In 1783 Clark was named a trustee for Transylvania Seminary (later part of Transylvania University) and was certified as a surveyor by the College of William and Mary. The following year he became the principal surveyor of bounty lands that the state had set aside to compensate Virginia officers and soldiers. Clark also served on a board that supervised the distribution of lands in the Illinois grant. After Virginia ceded to the United States its claim to the Northwest Territory in March 1784, Congress appointed him one of the commissioners to manage negotiations with the Indians. He was present at Fort Macintosh in January 1785 when the tribes signed over most of their lands north of the Ohio River, and a year later he concluded a treaty with the Shawnee that granted the United States sovereignty over all lands ceded by Great Britain. Despite rumors of excessive drinking, Clark in 1786 was chosen to lead an expedition against the Wabash Indians. His inadequately supplied troops mutinied, and he returned to Vincennes, where he established a garrison outfitted with provisions seized from Spanish merchants. The United States and Spain were then locked in a dispute about use of the Mississippi River, and Clark’s enemies used this incident against him. Accused of drunkenness, he found himself repudiated by the state government and his reputation in tatters. Believing that the facts spoke for themselves, Clark declined to defend himself. He lived with his father in Louisville, where he devoted much of his time to writing his memoirs.
Virginia still owed Clark nearly $12,000. He was not able to sell the large tracts of land that he owned in the West, and in 1791 the assembly rejected his claim for reimbursement for money that he had borrowed on his own credit and spent during the war in support of his military operations. To Spanish officials he offered his services in founding a colony in the Mississippi Valley, but unable to agree on conditions, he became involved in an abortive attempt to establish an independent colony between the American and Spanish settlements. In 1792 Clark proposed to help France wrest Louisiana from Spain and received a military commission. During a visit to Philadelphia in 1798 he was threatened with arrest and warned to resign as brigadier general in the French army or give up his American citizenship. He eventually escaped to Saint Louis.

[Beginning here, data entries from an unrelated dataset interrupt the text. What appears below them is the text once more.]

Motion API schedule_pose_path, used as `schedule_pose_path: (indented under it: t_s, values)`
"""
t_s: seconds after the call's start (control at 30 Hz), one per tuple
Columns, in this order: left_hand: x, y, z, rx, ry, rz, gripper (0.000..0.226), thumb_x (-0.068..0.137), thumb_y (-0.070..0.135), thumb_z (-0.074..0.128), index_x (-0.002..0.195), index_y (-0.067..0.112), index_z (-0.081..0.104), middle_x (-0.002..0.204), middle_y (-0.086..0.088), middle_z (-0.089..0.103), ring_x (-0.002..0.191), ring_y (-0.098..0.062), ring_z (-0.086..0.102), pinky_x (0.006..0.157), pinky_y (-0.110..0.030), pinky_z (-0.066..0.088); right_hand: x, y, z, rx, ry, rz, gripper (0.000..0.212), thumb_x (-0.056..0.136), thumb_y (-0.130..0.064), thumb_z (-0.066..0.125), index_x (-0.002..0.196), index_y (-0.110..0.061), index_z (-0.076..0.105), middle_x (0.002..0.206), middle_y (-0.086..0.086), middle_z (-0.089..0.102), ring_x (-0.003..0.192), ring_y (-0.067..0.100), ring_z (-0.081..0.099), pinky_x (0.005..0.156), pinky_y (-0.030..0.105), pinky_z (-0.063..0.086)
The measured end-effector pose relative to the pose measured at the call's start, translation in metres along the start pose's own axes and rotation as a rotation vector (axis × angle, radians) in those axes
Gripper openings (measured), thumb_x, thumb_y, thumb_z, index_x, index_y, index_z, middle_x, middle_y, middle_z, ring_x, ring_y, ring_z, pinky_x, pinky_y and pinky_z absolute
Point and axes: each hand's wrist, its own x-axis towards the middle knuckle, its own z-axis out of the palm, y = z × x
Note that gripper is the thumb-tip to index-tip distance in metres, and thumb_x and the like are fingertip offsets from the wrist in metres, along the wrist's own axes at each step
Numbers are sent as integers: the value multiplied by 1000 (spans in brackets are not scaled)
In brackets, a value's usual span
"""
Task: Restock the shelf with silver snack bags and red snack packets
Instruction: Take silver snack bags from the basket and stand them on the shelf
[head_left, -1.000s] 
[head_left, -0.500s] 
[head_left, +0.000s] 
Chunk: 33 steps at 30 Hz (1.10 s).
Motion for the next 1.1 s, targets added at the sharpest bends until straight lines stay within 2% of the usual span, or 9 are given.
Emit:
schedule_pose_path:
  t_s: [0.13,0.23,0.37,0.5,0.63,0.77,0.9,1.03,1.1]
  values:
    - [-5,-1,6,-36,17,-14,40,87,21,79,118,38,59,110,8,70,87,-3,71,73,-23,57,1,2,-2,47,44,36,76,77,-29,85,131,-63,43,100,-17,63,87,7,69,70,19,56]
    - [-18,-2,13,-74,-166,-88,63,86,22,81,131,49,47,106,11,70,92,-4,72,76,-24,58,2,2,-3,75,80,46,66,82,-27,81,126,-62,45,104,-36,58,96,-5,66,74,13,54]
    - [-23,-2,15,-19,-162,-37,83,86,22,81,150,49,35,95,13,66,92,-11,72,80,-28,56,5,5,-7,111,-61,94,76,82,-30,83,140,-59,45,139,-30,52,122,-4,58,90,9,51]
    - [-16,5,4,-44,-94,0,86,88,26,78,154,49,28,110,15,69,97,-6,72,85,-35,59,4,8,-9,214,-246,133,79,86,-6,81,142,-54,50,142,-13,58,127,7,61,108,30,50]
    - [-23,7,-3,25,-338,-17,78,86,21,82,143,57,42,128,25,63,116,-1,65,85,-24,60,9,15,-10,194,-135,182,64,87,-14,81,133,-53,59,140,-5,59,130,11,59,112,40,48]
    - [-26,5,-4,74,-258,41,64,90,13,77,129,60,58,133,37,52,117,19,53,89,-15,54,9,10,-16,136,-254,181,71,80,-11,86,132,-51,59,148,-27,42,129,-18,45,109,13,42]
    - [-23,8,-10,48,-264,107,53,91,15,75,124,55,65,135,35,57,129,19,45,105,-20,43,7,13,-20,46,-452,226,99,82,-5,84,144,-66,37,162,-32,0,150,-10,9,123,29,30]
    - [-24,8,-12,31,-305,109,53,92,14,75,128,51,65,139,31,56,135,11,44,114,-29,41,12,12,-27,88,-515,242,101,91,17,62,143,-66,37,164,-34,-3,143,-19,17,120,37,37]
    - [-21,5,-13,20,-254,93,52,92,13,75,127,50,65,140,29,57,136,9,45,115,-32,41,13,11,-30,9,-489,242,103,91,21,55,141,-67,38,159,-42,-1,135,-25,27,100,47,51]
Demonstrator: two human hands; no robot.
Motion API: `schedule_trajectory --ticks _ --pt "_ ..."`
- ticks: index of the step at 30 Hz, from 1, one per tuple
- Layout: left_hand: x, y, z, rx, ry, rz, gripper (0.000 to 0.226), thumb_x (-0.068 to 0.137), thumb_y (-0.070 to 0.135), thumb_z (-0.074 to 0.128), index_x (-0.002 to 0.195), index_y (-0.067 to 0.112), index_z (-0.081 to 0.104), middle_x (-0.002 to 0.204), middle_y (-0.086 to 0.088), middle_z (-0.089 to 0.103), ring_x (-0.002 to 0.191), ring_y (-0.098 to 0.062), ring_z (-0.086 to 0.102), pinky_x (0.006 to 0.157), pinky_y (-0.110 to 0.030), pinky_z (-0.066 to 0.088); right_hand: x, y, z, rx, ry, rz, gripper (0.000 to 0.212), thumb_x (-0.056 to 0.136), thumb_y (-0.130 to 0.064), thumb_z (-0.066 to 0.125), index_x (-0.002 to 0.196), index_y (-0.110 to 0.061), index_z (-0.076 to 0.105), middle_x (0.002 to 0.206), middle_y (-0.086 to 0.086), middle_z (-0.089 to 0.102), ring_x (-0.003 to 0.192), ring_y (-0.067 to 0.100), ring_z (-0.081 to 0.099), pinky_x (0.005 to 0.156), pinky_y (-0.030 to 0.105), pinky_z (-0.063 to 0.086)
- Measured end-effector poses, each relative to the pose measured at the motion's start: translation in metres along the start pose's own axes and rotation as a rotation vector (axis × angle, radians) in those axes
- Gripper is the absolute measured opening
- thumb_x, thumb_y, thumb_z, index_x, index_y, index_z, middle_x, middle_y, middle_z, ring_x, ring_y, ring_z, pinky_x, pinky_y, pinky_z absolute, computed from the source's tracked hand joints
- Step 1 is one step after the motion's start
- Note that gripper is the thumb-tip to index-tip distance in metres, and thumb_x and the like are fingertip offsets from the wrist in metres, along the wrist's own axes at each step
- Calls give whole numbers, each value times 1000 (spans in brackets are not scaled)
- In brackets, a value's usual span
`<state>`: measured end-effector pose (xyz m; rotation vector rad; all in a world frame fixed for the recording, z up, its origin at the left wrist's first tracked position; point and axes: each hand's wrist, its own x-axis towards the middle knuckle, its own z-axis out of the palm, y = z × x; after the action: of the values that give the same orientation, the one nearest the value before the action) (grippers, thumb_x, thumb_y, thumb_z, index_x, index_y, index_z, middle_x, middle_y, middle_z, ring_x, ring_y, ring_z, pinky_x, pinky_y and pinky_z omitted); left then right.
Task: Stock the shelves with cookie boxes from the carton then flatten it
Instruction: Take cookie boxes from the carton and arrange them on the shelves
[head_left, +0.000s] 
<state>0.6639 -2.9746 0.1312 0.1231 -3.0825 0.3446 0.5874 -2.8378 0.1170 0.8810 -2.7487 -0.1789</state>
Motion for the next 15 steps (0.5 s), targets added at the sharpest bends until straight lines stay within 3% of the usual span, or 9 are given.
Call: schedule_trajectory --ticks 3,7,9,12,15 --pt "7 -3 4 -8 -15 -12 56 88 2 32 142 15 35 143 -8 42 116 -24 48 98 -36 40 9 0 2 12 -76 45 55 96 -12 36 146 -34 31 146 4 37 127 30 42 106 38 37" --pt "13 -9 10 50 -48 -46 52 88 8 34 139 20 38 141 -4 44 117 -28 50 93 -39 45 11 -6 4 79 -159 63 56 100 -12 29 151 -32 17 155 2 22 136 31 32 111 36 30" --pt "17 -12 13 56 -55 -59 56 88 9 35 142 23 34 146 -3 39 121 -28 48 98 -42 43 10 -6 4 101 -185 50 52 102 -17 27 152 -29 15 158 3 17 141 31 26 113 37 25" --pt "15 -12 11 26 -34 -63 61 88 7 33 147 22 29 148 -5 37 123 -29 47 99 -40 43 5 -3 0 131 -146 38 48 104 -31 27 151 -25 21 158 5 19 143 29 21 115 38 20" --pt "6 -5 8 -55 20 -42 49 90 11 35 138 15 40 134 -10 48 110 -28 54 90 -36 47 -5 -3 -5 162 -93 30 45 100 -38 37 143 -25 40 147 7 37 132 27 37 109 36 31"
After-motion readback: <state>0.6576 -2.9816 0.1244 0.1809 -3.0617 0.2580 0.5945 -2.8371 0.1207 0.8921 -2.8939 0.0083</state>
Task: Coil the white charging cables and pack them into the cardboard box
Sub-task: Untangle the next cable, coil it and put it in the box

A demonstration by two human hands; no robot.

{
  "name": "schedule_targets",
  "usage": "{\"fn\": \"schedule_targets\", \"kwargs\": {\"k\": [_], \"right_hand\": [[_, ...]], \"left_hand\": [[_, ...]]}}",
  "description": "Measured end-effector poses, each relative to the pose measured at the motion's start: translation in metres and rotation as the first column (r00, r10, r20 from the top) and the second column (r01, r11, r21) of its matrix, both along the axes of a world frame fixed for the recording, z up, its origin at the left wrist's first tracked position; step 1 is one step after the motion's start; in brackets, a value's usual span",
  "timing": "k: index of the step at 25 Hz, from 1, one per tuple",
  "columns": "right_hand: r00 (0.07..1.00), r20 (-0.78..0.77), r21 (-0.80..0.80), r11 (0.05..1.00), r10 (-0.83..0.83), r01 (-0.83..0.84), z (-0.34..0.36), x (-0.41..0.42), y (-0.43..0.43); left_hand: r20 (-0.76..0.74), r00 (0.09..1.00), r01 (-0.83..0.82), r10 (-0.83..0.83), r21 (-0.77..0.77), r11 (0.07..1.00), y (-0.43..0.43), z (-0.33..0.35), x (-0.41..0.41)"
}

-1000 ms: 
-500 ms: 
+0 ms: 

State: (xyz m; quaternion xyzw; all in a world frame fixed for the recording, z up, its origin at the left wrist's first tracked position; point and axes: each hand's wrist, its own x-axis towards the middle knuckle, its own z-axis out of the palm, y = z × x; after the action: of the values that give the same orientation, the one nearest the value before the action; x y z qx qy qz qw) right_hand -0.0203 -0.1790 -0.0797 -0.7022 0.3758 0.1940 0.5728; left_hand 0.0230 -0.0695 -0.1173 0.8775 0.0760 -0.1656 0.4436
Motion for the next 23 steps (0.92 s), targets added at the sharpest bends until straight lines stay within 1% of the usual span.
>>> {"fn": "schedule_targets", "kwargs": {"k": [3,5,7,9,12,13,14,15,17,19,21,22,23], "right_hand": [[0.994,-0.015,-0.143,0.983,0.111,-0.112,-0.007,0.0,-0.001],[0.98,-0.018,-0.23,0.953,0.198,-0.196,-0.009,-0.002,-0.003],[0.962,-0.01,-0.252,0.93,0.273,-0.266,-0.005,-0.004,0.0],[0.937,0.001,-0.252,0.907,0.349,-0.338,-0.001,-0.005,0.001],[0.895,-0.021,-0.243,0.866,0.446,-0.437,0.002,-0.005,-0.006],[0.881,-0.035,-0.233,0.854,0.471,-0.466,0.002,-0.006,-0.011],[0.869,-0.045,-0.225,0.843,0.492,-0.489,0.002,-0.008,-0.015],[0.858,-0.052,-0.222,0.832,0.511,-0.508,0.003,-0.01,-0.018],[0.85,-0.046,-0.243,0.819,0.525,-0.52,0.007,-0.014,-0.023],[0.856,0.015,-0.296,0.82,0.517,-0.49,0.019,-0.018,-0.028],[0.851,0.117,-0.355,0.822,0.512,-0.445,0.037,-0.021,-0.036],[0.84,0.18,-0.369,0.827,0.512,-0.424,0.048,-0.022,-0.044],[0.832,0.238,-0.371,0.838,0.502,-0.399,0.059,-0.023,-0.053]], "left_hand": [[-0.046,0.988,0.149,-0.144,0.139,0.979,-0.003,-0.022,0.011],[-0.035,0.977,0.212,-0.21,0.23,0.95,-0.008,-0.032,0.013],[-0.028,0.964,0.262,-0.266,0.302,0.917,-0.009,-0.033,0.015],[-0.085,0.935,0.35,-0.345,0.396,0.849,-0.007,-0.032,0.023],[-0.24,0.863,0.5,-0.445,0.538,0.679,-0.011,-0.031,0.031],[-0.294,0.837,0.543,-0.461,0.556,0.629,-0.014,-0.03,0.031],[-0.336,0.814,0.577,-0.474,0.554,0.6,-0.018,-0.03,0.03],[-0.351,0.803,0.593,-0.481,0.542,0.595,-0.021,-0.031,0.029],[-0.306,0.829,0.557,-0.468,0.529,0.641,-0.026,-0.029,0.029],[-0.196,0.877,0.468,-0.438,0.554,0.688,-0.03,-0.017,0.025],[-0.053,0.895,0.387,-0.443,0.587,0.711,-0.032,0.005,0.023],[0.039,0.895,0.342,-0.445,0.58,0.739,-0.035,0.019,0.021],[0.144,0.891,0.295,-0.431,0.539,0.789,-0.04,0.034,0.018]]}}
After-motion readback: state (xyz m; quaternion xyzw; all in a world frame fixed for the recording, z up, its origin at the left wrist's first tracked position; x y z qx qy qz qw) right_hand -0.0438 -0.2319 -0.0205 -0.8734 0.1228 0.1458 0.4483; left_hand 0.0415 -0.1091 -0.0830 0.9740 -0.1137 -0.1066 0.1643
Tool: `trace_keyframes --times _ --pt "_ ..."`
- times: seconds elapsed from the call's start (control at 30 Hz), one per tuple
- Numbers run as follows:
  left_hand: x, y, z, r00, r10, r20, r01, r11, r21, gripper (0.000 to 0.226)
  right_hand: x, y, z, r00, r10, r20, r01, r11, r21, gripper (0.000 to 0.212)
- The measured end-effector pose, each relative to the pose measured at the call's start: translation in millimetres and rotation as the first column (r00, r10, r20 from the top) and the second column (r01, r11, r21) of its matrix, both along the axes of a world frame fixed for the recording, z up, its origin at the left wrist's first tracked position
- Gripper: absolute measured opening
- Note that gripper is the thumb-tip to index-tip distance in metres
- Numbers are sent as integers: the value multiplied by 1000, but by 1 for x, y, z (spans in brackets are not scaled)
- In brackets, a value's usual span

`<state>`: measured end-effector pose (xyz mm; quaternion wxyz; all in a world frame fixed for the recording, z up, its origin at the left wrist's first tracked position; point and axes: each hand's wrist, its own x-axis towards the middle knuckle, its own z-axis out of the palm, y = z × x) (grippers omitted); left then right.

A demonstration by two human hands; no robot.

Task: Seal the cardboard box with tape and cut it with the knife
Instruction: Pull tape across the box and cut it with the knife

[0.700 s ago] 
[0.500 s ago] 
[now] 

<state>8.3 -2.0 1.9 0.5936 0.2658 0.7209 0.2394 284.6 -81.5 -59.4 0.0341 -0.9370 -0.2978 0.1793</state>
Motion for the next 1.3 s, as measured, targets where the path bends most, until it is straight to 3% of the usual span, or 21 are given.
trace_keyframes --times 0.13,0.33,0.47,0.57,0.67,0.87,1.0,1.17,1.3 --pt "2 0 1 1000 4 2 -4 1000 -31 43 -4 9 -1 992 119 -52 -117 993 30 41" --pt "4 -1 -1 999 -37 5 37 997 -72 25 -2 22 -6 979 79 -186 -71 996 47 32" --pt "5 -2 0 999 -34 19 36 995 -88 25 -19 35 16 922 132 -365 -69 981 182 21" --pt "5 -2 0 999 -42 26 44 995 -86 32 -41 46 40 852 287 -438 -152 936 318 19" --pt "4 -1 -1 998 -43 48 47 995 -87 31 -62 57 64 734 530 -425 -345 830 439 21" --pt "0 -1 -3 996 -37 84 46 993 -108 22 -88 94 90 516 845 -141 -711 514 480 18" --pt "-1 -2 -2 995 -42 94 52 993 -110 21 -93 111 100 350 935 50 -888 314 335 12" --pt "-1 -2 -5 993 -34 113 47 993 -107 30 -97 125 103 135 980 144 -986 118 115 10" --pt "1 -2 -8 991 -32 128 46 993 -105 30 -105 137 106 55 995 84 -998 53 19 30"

In 1799 Clark returned to Louisville, where he depended on one of his brothers for support. He moved to a small cabin across the Ohio River from Louisville in 1803 and ran a gristmill. Impoverished and increasingly frail, he unsuccessfully petitioned Congress for financial relief. Clark had a stroke in 1809 and, after his infected right leg was amputated, lived with a sister at nearby Locust Grove, in Jefferson County, Kentucky. In 1812 the Virginia General Assembly finally granted him an annual pension of $400 and awarded him a sword. George Rogers Clark suffered a debilitating stroke the next year and died at Locust Grove on February 13, 1818, following another stroke. He was buried at Locust Grove, but in 1869 his remains were moved to Cave Hill Cemetery, later renamed Cave Hill National Cemetery, in Louisville. The George Rogers Clark National Historical Park, established in 1966 in Vincennes, Indiana, commemorates Clark’s capture of Fort Sackville in 1779.